Spark - move files after processing them


I read json files into dataframe: df = spark.read.option("multiline", "true").json(f"/mnt/bronze/{something}*")

Then I do some processing and after that I write it to delta table: rows.write.format("delta").mode("overwrite").save(f"/mnt/silver/{something}")

I want to move json files after processing so I don't reprocess them again in the future. But I don't know how to move them.

I tried using dbutils inside rdd.foreach() but it's not possible. I also tried shutil.move() inside rdd.foreach() but then my files are not found because I use blob storage.


Solution

  • Let me provide some solutions.

    I suppose /mnt/bronze/{something} is your stagging area to land files and you want to prevent reading files from previous landings.

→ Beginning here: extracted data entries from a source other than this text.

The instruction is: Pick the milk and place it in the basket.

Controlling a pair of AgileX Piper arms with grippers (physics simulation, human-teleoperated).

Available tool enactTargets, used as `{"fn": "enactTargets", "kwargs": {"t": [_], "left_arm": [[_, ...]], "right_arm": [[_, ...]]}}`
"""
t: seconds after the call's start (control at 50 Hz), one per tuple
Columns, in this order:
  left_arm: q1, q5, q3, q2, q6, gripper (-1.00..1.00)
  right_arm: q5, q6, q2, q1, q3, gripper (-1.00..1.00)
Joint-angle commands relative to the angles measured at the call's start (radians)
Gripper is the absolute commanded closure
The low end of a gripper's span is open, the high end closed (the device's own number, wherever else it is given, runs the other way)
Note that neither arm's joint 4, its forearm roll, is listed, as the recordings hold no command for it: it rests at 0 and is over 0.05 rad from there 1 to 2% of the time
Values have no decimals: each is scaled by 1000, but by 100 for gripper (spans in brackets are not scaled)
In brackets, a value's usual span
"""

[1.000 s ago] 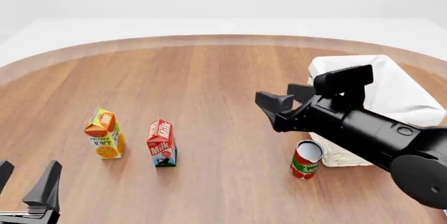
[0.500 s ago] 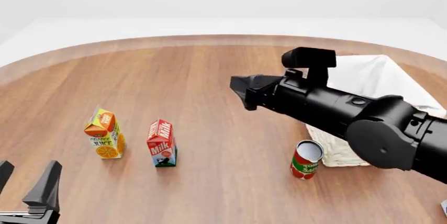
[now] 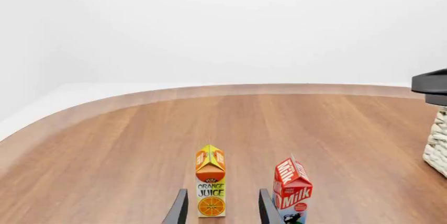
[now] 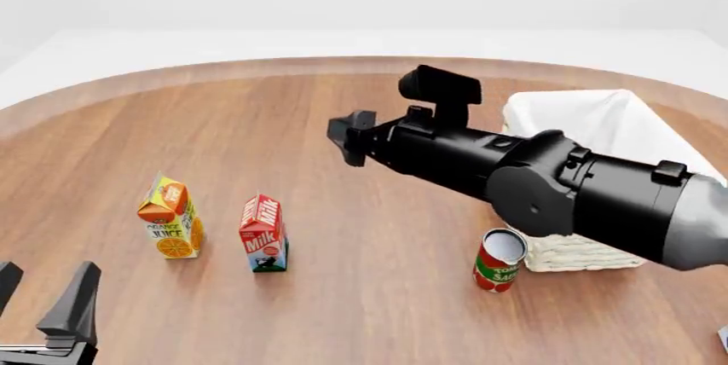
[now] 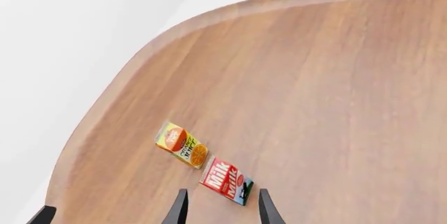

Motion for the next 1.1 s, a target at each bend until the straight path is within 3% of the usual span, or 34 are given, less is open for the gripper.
{"fn": "enactTargets", "kwargs": {"t": [0.02,0.2,1.1], "left_arm": [[0,0,0,0,0,-100],[0,0,0,0,0,-100],[0,0,0,0,0,-100]], "right_arm": [[25,33,82,25,-82,-100],[32,54,152,43,-144,-100],[-22,145,373,47,-250,-100]]}}
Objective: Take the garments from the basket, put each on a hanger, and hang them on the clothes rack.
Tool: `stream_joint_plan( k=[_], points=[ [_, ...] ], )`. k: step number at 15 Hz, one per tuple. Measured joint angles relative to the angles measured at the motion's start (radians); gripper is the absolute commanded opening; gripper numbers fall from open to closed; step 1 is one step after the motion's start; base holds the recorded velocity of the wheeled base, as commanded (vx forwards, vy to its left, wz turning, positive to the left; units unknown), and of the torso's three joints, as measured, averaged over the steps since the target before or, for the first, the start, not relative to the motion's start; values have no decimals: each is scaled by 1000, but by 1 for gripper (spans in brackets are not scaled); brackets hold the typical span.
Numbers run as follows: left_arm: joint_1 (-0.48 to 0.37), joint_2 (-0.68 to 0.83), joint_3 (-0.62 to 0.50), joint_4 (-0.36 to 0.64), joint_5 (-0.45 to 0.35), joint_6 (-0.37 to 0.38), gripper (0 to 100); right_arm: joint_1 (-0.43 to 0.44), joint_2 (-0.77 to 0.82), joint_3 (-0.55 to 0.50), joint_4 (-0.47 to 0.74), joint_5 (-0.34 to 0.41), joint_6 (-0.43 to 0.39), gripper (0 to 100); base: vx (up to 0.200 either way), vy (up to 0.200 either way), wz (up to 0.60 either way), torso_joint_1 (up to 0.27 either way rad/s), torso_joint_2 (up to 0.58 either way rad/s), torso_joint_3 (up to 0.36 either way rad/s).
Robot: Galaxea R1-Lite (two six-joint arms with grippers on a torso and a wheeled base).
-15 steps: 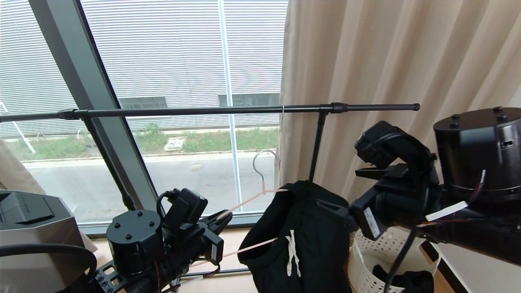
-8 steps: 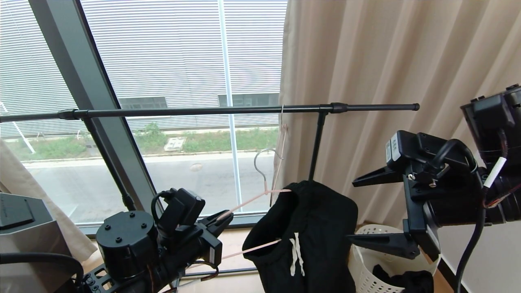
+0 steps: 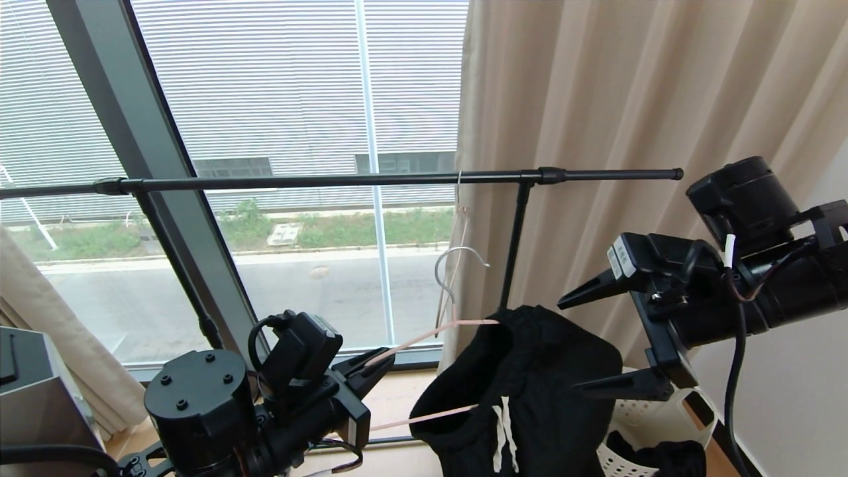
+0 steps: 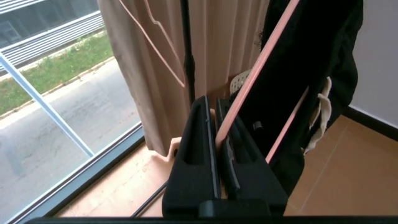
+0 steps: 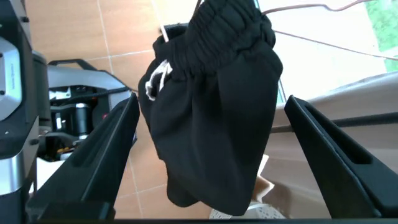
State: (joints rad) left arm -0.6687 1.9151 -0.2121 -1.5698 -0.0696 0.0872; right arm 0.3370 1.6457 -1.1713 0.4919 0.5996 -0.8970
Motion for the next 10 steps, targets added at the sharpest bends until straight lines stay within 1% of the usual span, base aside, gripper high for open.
stream_joint_plan(
  k=[1, 4, 10],
  points=[
    [-6, -3, 0, 0, 0, 0, 0, -4, 22, -27, 24, 0, -6, 100, 0, 0, 0, 0, 0, 0],
    [-29, -5, 3, 0, 0, 1, 0, -9, 83, -88, 38, 0, -6, 100, 0, 0, 0, 0, 0, 0],
    [-58, -7, -1, 1, 1, 0, 0, 1, 182, -147, 37, 1, -1, 100, 0, 0, 0, 0, 0, 0]
  ],
)
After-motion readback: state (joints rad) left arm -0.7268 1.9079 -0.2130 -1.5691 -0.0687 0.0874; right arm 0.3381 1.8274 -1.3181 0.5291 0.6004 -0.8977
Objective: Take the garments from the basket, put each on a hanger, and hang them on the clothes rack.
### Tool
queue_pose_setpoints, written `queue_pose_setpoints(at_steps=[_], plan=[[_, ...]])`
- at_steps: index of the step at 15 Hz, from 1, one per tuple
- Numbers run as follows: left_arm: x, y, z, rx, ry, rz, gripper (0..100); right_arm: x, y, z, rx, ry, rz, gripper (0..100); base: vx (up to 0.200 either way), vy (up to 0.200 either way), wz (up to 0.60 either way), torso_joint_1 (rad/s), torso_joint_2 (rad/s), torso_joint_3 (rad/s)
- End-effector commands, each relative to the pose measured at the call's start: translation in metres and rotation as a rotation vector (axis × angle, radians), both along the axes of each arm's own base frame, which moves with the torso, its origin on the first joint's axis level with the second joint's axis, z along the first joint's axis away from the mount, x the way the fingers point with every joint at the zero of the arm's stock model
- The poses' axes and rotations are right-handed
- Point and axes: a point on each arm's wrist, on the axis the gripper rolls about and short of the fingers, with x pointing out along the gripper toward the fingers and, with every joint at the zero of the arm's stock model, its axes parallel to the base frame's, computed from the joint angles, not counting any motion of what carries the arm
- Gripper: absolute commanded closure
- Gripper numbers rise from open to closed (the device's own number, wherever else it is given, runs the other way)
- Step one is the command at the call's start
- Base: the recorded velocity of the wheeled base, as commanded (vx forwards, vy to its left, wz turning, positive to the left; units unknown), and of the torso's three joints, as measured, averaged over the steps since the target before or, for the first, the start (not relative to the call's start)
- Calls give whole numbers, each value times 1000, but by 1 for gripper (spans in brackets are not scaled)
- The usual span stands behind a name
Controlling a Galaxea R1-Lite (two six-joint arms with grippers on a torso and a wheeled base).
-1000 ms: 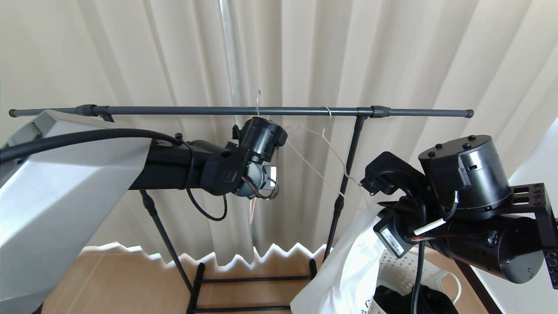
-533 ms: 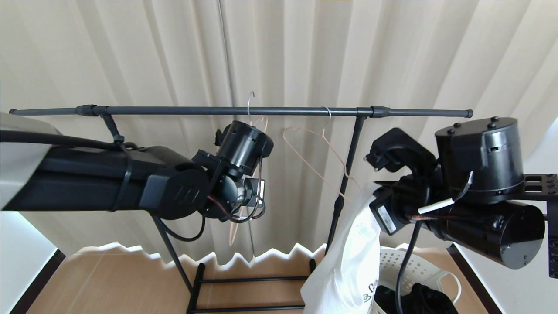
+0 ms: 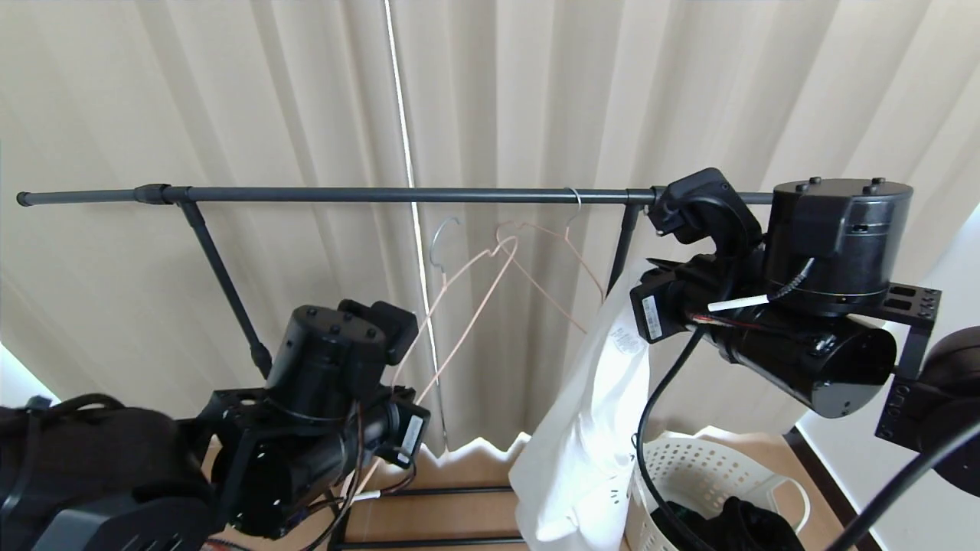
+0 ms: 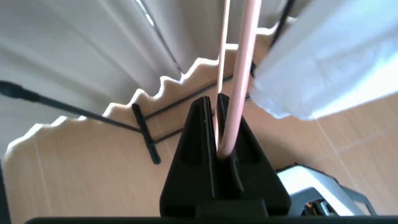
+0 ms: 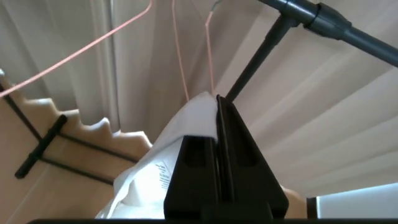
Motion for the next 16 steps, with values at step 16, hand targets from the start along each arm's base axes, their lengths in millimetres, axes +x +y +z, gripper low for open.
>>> queue_pose_setpoints(at_steps=[16], plan=[[-57,48,-13,-65,27,-500,100,29,-4,-12,-29,-1,-162,100,0,0,0,0,0,0]])
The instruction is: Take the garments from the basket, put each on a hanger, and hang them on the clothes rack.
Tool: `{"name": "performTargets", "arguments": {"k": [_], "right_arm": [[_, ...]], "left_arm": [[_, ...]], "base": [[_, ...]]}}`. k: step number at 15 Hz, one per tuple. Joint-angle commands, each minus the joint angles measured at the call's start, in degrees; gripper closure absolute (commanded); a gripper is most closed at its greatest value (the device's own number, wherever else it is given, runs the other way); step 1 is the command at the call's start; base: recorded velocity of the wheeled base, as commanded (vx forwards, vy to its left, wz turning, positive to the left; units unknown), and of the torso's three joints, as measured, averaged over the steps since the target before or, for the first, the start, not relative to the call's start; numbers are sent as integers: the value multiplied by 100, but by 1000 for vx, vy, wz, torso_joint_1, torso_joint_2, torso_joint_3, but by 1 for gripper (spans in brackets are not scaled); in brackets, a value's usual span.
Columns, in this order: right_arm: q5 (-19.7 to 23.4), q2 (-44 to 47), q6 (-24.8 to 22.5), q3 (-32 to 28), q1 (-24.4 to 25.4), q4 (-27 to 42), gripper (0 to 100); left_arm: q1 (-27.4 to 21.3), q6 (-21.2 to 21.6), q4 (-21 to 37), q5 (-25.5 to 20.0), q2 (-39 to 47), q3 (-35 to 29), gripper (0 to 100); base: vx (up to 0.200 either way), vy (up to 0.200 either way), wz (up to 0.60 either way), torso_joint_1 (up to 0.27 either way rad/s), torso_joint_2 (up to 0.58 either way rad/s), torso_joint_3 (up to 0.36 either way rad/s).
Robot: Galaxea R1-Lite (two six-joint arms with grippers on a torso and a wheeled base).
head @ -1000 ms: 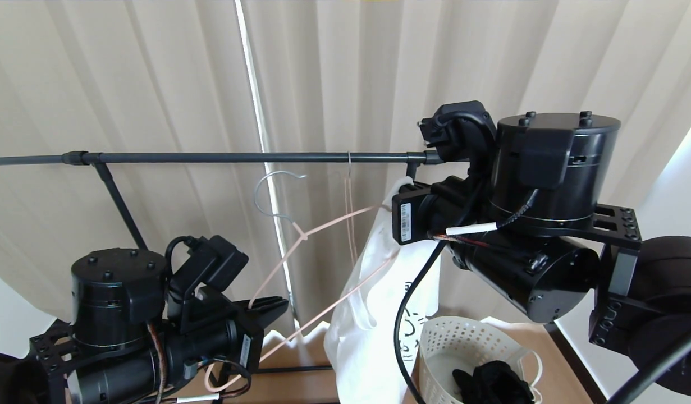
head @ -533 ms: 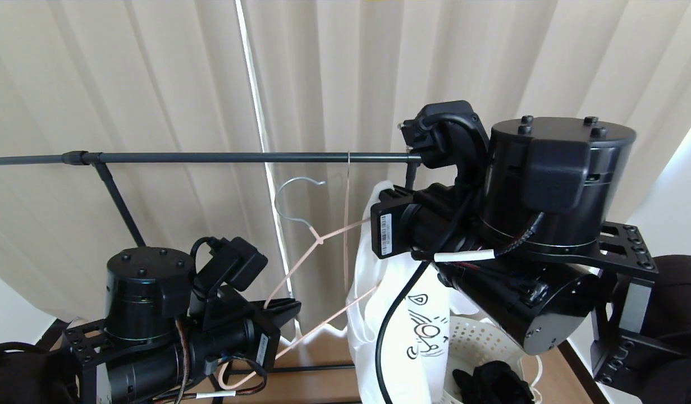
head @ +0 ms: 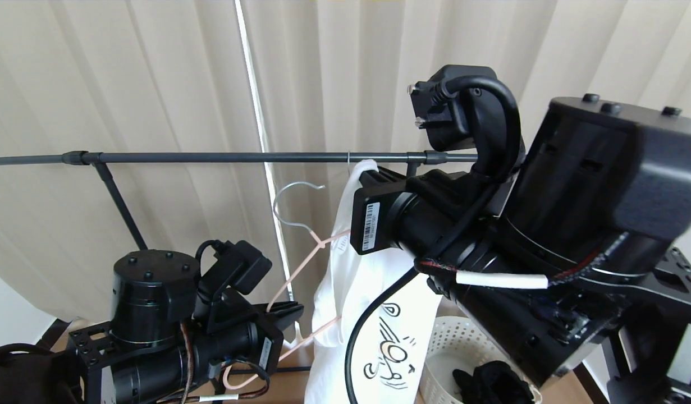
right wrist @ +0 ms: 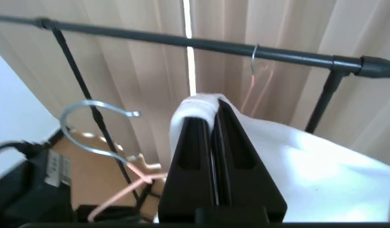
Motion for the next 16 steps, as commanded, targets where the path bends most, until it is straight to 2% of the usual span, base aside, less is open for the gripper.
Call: {"name": "performTargets", "arguments": {"k": [1,5,6,10,13,16], "right_arm": [[4,10,-40,91,61,-77,100],[13,62,-48,109,52,-77,100],[13,62,-48,144,43,-86,0],[4,36,-75,153,-80,-86,0],[-5,-17,-207,135,-396,-95,0],[-5,10,-207,153,-396,-95,0]], "left_arm": [[-5,3,-1,-4,3,-2,100],[-40,12,-1,-4,-190,68,100],[-75,12,-1,-4,-252,104,100],[-93,30,-1,-4,-384,147,100],[-93,65,-1,-13,-595,323,100],[-93,65,-1,-13,-665,350,100]], "base": [[0,0,0,0,0,0],[0,0,0,0,0,0],[0,0,0,0,0,0],[0,0,0,0,0,0],[0,0,0,0,0,0],[0,0,0,0,0,0]]}}
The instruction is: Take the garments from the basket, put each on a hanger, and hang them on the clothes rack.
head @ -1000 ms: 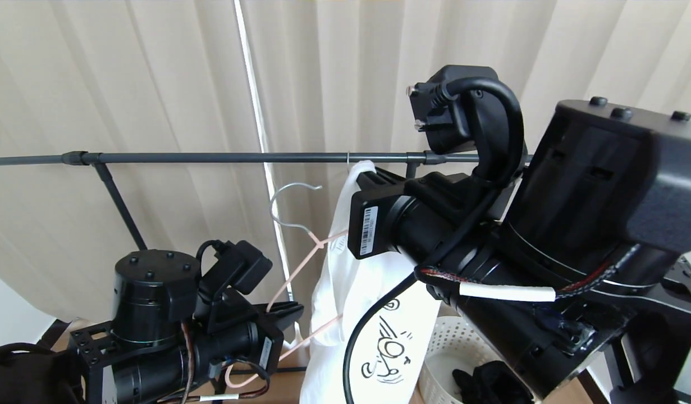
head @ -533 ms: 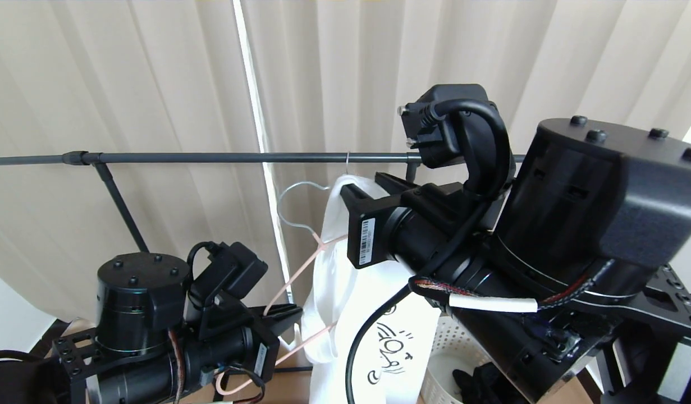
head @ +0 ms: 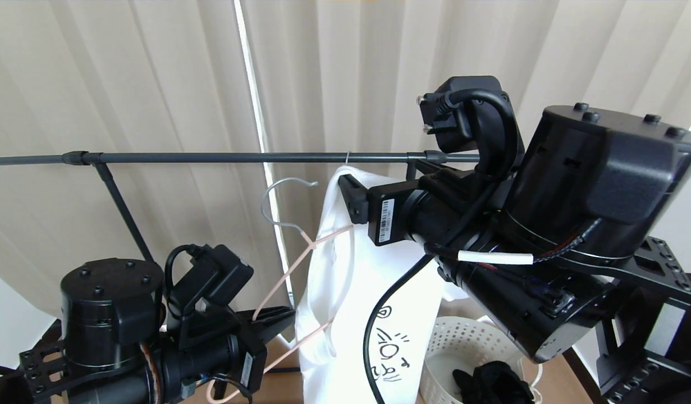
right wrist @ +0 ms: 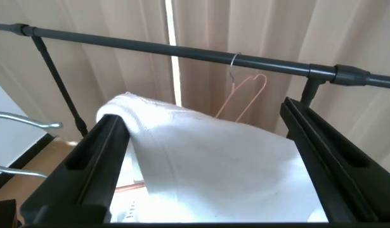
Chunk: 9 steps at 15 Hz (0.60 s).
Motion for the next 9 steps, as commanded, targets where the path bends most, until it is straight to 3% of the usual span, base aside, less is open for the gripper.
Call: {"name": "performTargets", "arguments": {"k": [1,9], "right_arm": [[-2,26,2,15,-7,-2,0],[6,79,2,165,362,-2,0]], "left_arm": [[1,1,-2,-4,-78,-1,100],[-25,-7,-11,5,-25,-150,100]], "base": [[0,0,0,0,0,0],[0,0,0,0,0,0]]}}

    You have some options at the end of your current notebook:

    1. remove the raw files if they are no longer needed:
    dbutils.fs.rm("/mnt/bronze/{something}*", True)
    

    dbutils.fs.rm is the function to remove files, "/mnt/bronze/{something}*" is the path and pattern of the files you want to remove, and True as the second argument indicates that the deletion is recursive (it's optional if you're sure you're only deleting files).

    1. If you may need the files in the future, just move them to a temporal directory where they can be safely deleted in the future
    dbutils.fs.mv("/mnt/bronze/{something}*", "/mnt/tmp/")
    

    PD: If you go with 2) I recommend to add some rules based on timestamps in the paths of tmp/ dir to ensure you maintain it organised and clean. As for example f"mnt/tmp/{today()}"